- _Task directions_: Start at the first record below and retype through the last, exactly.

- _Items listed in a dataset_:
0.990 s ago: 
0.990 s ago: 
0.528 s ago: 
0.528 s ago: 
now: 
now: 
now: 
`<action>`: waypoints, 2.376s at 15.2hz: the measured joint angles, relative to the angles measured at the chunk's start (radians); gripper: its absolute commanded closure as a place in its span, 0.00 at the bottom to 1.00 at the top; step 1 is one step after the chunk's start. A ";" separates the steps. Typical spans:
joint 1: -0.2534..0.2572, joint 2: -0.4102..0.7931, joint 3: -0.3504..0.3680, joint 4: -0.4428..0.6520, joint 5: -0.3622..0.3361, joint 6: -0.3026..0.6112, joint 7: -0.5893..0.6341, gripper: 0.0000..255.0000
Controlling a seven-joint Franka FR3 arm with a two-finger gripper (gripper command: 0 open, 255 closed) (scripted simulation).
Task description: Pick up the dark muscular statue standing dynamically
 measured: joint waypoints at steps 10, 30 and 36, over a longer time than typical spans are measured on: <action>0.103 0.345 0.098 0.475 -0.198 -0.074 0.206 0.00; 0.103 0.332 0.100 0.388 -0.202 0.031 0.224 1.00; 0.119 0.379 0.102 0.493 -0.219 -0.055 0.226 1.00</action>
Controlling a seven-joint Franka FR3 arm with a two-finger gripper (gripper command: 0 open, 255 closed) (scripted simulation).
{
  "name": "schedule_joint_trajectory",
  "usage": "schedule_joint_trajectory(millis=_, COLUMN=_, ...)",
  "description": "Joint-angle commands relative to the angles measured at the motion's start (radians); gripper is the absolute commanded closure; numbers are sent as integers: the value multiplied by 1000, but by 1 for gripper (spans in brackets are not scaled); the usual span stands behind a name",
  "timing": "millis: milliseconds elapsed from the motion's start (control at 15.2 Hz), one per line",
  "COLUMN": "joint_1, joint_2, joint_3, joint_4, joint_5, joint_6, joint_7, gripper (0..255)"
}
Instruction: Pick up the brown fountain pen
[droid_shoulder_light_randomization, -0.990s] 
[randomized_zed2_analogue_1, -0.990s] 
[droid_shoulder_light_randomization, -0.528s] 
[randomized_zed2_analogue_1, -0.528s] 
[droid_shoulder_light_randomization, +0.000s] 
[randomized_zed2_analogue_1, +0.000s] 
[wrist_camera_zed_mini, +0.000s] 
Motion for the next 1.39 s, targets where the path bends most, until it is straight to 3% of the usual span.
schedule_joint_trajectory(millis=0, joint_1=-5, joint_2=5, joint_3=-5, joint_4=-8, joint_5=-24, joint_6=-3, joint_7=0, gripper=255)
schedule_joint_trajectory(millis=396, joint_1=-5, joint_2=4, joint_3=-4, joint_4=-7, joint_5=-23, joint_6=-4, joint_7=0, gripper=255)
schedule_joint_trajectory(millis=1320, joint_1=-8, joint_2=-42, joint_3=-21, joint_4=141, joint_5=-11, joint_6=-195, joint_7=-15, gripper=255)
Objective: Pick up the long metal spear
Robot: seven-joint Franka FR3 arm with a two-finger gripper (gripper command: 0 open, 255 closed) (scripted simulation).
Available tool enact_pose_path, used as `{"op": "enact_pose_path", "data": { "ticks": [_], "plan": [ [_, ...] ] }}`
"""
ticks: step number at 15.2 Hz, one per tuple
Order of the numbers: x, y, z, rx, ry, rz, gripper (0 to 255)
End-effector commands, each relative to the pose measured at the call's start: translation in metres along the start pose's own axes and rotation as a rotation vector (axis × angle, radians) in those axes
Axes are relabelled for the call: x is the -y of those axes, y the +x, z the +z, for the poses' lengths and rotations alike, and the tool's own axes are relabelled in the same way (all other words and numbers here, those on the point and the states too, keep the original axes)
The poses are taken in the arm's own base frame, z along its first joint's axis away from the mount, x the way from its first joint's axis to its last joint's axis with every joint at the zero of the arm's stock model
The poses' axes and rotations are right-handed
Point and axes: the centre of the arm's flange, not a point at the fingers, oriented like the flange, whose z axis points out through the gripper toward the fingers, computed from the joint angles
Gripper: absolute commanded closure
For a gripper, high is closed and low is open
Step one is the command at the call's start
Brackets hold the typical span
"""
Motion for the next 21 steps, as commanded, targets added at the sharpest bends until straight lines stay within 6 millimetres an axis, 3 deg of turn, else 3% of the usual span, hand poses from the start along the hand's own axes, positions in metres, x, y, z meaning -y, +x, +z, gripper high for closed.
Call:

- _Answer section_:
0.990 s ago: 
0.990 s ago: 
0.528 s ago: 
0.528 s ago: 
now: 
now: 
now: 
`<action>`: waypoints, 2.376s at 15.2hz: the measured joint angles, relative to the angles measured at the chunk's start (radians); gripper: its absolute commanded closure as a place in its span, 0.00 at the bottom to 1.00 at the top; step 1 is one step after the chunk's start. A ";" separates the steps. Typical spans:
joint 1: -0.2534..0.2572, joint 2: -0.4102..0.7931, joint 3: -0.3504..0.3680, joint 4: -0.4428..0.6520, joint 5: -0.3622..0.3361, joint 6: -0.3026..0.6112, joint 7: -0.5893..0.6341, gripper: 0.0000..255.0000
Controlling a seven-joint Franka FR3 arm with a two-finger gripper (gripper command: 0 open, 255 closed) (scripted simulation).
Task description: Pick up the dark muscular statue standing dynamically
 measured: joint waypoints at steps 10, 30 and 36, over a longer time than typical spans are measured on: <action>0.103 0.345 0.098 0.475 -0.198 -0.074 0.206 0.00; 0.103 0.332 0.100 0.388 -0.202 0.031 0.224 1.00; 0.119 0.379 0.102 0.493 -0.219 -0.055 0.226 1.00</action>
Controlling a seven-joint Franka FR3 arm with a two-finger gripper (gripper command: 0 open, 255 closed) (scripted simulation).
{
  "name": "schedule_joint_trajectory",
  "usage": "schedule_joint_trajectory(millis=_, COLUMN=_, ...)",
  "description": "Joint-angle commands relative to the angles measured at the motion's start (radians); gripper is the absolute commanded closure; numbers are sent as integers: the value multiplied by 1000, but by 1 for gripper (spans in brackets are not scaled); the usual span stands behind a name",
  "timing": "millis: milliseconds elapsed from the motion's start (control at 15.2 Hz), one per line",
  "COLUMN": "joint_1, joint_2, joint_3, joint_4, joint_5, joint_6, joint_7, gripper (0..255)"
}
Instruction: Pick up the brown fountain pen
[droid_shoulder_light_randomization, -0.990s] 
[randomized_zed2_analogue_1, -0.990s] 
[droid_shoulder_light_randomization, -0.528s] 
[randomized_zed2_analogue_1, -0.528s] 
[droid_shoulder_light_randomization, +0.000s] 
[randomized_zed2_analogue_1, +0.000s] 
[wrist_camera_zed_mini, +0.000s] 
Motion for the next 1.39 s, targets where the path bends most, until it is straight to 3% of the usual span.
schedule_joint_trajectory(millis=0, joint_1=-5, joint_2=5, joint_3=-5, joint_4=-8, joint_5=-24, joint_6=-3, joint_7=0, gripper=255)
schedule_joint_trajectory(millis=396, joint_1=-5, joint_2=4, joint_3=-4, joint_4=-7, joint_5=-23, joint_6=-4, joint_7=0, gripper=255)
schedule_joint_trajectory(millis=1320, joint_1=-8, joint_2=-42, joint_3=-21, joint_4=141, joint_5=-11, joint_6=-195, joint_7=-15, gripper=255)
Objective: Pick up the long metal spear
Robot: seven-joint Franka FR3 arm with a two-finger gripper (gripper command: 0 open, 255 closed) (scripted simulation).
Available tool enact_pose_path, used as `{"op": "enact_pose_path", "data": { "ticks": [_], "plan": [ [_, ...] ] }}`
"""
ticks: step number at 15.2 Hz, one per tuple
Order of the numbers: x, y, z, rx, ry, rz, gripper (0 to 255)
End-effector commands, each relative to the pose measured at the call's start: translation in metres along the start pose's own axes and rotation as a rotation vector (axis × angle, radians) in those axes
Axes are relabelled for the call: x is the -y of those axes, y the +x, z the +z, for the poses' lengths and rotations alike, and the tool's own axes are relabelled in the same way (all other words and numbers here, those on the point and the states too, keep the original axes)
The poses are taken in the arm's own base frame, z along its first joint's axis away from the mount, x the way from its first joint's axis to its last joint's axis with every joint at the zero of the arm's stock model
The poses' axes and rotations are right-handed
Point and axes: the centre of the arm's flange, not a point at the fingers, oriented like the flange, whose z axis points out through the gripper toward the fingers, computed from the joint angles
Gripper: absolute commanded closure
For a gripper, high is closed and low is open
Step one is the command at the call's start
Brackets hold the typical span
"""
Motion for the next 21 steps, as commanded, targets added at the sharpest bends until straight lines stay within 6 millimetres an axis, 3 deg of turn, else 3% of the usual span, hand poses from the start along the hand's own axes, positions in metres, x, y, z meaning -y, +x, +z, gripper high for closed.
Call:

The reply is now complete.